(Recorded data)
::::
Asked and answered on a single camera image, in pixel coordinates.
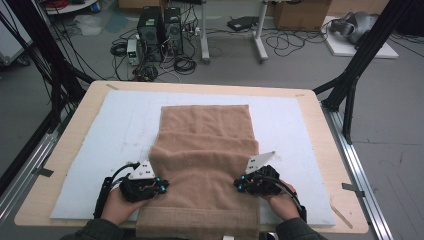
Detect large black computer tower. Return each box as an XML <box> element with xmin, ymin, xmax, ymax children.
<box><xmin>137</xmin><ymin>5</ymin><xmax>165</xmax><ymax>63</ymax></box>

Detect white foam mat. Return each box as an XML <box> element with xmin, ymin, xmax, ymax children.
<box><xmin>49</xmin><ymin>89</ymin><xmax>336</xmax><ymax>228</ymax></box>

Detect person's right hand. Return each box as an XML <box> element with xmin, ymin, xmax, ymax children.
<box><xmin>263</xmin><ymin>181</ymin><xmax>301</xmax><ymax>222</ymax></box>

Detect loose black floor cables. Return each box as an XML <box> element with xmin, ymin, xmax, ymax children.
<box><xmin>264</xmin><ymin>28</ymin><xmax>329</xmax><ymax>58</ymax></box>

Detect white floor board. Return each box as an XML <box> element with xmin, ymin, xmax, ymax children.
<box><xmin>321</xmin><ymin>15</ymin><xmax>399</xmax><ymax>60</ymax></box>

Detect grey bag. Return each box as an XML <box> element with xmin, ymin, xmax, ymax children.
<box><xmin>329</xmin><ymin>10</ymin><xmax>379</xmax><ymax>44</ymax></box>

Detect black metal frame stand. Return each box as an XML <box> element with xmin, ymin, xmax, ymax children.
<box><xmin>312</xmin><ymin>0</ymin><xmax>424</xmax><ymax>145</ymax></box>
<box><xmin>0</xmin><ymin>0</ymin><xmax>96</xmax><ymax>134</ymax></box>

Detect round white table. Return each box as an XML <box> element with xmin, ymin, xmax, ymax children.
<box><xmin>43</xmin><ymin>0</ymin><xmax>101</xmax><ymax>16</ymax></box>

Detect thin wooden stick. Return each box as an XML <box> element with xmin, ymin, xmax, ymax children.
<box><xmin>329</xmin><ymin>204</ymin><xmax>354</xmax><ymax>230</ymax></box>

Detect clear plastic bag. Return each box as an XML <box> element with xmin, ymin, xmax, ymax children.
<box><xmin>74</xmin><ymin>14</ymin><xmax>103</xmax><ymax>37</ymax></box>

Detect grey power supply unit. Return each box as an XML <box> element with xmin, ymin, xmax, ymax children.
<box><xmin>126</xmin><ymin>38</ymin><xmax>141</xmax><ymax>67</ymax></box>

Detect coiled black cable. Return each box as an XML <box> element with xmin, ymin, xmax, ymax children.
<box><xmin>173</xmin><ymin>56</ymin><xmax>198</xmax><ymax>76</ymax></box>

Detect tan terry towel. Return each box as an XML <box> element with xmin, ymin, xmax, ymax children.
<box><xmin>135</xmin><ymin>104</ymin><xmax>262</xmax><ymax>240</ymax></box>

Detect dark tape piece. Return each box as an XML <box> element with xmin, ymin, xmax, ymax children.
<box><xmin>341</xmin><ymin>182</ymin><xmax>366</xmax><ymax>198</ymax></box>
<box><xmin>31</xmin><ymin>166</ymin><xmax>54</xmax><ymax>178</ymax></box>

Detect light wooden table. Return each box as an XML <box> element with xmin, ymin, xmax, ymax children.
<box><xmin>13</xmin><ymin>79</ymin><xmax>369</xmax><ymax>234</ymax></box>

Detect aluminium rail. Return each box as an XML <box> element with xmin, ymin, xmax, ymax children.
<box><xmin>0</xmin><ymin>109</ymin><xmax>78</xmax><ymax>218</ymax></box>
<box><xmin>321</xmin><ymin>103</ymin><xmax>396</xmax><ymax>240</ymax></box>

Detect cardboard box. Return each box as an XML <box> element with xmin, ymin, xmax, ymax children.
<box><xmin>273</xmin><ymin>0</ymin><xmax>333</xmax><ymax>32</ymax></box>

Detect flat black device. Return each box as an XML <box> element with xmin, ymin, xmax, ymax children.
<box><xmin>227</xmin><ymin>15</ymin><xmax>259</xmax><ymax>33</ymax></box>

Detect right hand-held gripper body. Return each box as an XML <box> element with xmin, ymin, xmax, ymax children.
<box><xmin>245</xmin><ymin>150</ymin><xmax>283</xmax><ymax>197</ymax></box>

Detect white table frame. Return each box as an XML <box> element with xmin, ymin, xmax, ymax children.
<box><xmin>199</xmin><ymin>0</ymin><xmax>269</xmax><ymax>65</ymax></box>

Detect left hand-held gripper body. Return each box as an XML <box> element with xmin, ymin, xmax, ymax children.
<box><xmin>118</xmin><ymin>159</ymin><xmax>158</xmax><ymax>204</ymax></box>

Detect person's left hand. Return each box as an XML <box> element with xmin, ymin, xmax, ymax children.
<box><xmin>100</xmin><ymin>188</ymin><xmax>148</xmax><ymax>226</ymax></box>

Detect slim black computer tower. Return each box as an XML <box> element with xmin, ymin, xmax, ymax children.
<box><xmin>163</xmin><ymin>6</ymin><xmax>184</xmax><ymax>56</ymax></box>

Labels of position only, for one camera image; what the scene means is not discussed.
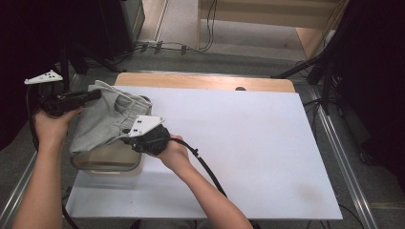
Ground person's right hand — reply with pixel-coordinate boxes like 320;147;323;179
152;133;193;176

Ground aluminium rail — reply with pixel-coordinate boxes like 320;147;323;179
0;152;38;229
308;85;380;229

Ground black metal stand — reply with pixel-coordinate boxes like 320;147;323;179
58;44;127;94
270;47;340;116

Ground grey pants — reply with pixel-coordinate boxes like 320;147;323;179
69;79;153;156

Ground dark grey cabinet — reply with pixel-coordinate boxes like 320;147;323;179
118;0;146;44

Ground beige wooden furniture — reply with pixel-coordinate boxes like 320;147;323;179
197;0;348;60

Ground black curtain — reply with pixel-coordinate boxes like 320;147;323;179
0;0;135;151
330;0;405;182

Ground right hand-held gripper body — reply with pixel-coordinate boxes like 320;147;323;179
128;114;172;156

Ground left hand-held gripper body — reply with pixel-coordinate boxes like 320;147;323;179
23;69;83;117

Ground right hand-held gripper cable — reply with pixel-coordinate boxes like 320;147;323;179
170;136;228;198

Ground black cable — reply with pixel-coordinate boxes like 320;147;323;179
199;0;219;52
204;0;214;52

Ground person's left hand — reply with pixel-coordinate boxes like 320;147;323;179
32;107;84;151

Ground white power strip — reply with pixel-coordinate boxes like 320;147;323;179
135;38;161;54

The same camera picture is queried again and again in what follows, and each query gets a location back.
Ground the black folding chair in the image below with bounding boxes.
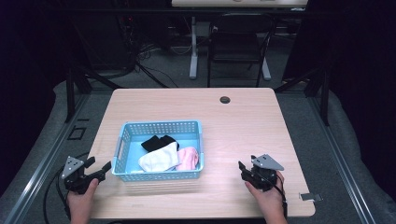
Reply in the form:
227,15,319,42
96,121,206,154
206,12,277,88

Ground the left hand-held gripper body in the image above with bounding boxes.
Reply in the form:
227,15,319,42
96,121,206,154
61,156,101,195

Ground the bundle of floor cables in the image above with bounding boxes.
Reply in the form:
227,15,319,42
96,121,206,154
120,15,194,89

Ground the person's left hand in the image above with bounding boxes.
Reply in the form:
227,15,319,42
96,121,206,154
65,177,100,218

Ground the person's right hand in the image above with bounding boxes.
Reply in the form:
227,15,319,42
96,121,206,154
244,170,286,218

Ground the black metal frame stand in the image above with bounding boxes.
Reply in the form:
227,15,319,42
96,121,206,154
274,66,331,127
64,18,124,124

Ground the black sock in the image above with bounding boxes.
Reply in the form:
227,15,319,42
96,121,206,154
140,134,180,153

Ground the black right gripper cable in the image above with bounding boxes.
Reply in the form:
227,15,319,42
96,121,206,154
274,174,289,218

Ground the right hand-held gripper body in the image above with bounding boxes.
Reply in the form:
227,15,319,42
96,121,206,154
244,153,285,192

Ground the light blue plastic basket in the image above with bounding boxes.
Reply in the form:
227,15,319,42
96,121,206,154
111,119,205,183

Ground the white sock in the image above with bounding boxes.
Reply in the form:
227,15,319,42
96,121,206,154
137,141,181,173

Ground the white-legged desk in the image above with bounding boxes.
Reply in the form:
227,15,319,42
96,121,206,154
171,0,309,81

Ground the aluminium floor rail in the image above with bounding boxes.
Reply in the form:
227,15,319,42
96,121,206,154
306,96,379,224
3,92,92,224

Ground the pink sock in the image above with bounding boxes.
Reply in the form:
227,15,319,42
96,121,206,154
175,146,200,172

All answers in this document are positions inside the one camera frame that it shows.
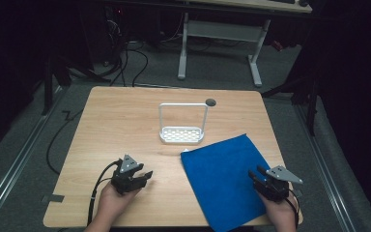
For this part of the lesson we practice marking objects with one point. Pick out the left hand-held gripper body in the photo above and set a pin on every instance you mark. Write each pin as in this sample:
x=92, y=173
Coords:
x=125, y=182

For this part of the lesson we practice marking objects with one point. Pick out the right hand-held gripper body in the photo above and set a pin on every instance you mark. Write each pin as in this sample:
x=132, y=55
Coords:
x=275, y=190

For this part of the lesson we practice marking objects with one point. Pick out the blue cloth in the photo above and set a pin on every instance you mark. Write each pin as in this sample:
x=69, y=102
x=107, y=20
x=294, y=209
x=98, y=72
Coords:
x=219, y=180

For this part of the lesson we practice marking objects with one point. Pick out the person's right hand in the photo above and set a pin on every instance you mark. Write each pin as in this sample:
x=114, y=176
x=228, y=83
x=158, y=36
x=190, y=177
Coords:
x=283, y=212

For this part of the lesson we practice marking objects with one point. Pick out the person's left hand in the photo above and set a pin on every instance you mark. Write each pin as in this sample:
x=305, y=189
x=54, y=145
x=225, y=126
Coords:
x=111, y=204

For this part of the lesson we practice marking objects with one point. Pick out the grey tape strip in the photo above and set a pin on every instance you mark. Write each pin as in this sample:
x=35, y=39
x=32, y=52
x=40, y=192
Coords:
x=54, y=198

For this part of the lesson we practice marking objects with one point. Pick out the black stand legs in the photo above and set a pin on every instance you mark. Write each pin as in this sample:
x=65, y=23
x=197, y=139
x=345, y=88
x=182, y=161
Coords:
x=48, y=87
x=310, y=106

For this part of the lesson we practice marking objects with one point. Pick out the dark round table grommet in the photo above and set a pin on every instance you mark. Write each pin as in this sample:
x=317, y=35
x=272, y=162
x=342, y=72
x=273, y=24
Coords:
x=210, y=102

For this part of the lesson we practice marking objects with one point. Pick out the black keyboard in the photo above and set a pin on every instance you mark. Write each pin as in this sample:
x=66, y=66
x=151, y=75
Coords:
x=281, y=1

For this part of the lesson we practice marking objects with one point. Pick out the black computer mouse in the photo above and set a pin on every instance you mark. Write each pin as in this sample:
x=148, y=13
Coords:
x=303, y=3

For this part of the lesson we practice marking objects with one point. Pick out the metal floor rail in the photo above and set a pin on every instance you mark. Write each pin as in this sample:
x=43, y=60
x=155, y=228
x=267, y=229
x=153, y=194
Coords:
x=16, y=164
x=327, y=174

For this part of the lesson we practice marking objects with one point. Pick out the white frame desk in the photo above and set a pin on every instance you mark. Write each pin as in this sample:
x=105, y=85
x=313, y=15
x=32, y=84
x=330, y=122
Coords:
x=222, y=30

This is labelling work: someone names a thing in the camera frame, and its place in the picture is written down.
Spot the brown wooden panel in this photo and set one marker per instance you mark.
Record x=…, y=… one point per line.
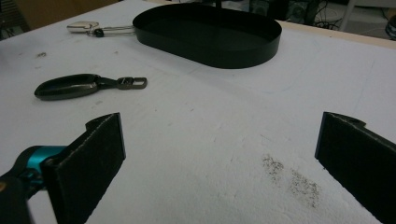
x=62, y=9

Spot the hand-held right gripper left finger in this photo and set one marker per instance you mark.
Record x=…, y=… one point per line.
x=84, y=168

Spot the dark key fob with clip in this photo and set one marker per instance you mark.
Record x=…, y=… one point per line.
x=65, y=87

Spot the white desk leg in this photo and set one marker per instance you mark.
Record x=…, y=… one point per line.
x=350, y=14

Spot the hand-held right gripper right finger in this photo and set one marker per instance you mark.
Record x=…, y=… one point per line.
x=358, y=158

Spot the white table mat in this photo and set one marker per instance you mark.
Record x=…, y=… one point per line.
x=202, y=124

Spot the black oval tray key rack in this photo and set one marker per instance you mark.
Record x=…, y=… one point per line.
x=193, y=46

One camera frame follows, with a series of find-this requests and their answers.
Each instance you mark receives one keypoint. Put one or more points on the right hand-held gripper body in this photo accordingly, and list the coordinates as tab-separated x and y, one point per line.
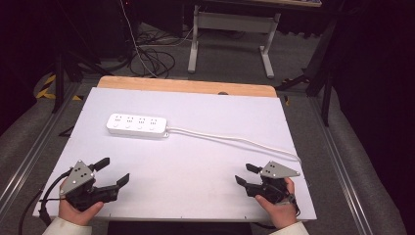
277	170

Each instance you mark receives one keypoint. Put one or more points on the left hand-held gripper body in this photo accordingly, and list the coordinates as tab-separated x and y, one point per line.
78	178

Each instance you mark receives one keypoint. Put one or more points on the person's left hand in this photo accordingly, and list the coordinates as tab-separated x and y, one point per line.
78	215

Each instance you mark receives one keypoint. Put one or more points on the person's right hand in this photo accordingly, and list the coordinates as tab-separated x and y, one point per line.
282	213

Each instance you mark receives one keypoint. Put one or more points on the white board table cover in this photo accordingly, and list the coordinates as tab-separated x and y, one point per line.
195	169

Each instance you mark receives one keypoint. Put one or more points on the white power strip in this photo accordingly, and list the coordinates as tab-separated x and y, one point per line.
137	125

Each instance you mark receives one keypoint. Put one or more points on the black tripod stand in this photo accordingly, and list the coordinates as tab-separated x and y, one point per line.
60	75

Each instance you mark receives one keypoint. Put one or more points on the black metal stand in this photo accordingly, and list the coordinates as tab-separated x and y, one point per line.
321	78

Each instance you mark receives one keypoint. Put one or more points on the aluminium rail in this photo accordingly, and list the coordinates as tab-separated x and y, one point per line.
339	163
36	147

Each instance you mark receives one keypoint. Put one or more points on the white metal desk frame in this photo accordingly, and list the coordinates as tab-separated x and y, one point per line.
233	23

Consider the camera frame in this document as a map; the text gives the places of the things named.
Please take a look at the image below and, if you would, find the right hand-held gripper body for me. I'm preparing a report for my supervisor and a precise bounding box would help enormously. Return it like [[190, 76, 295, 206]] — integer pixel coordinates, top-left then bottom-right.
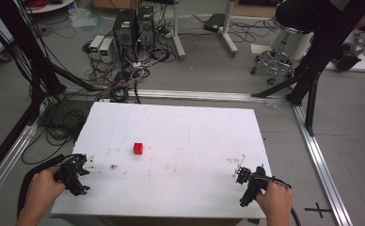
::::
Task: The answer should be all lines from the entries above that hold the word "follows".

Exercise solution:
The same camera picture is queried again and again in what follows, and each query gets a location back.
One camera frame follows, with a series of find-this requests and their answers.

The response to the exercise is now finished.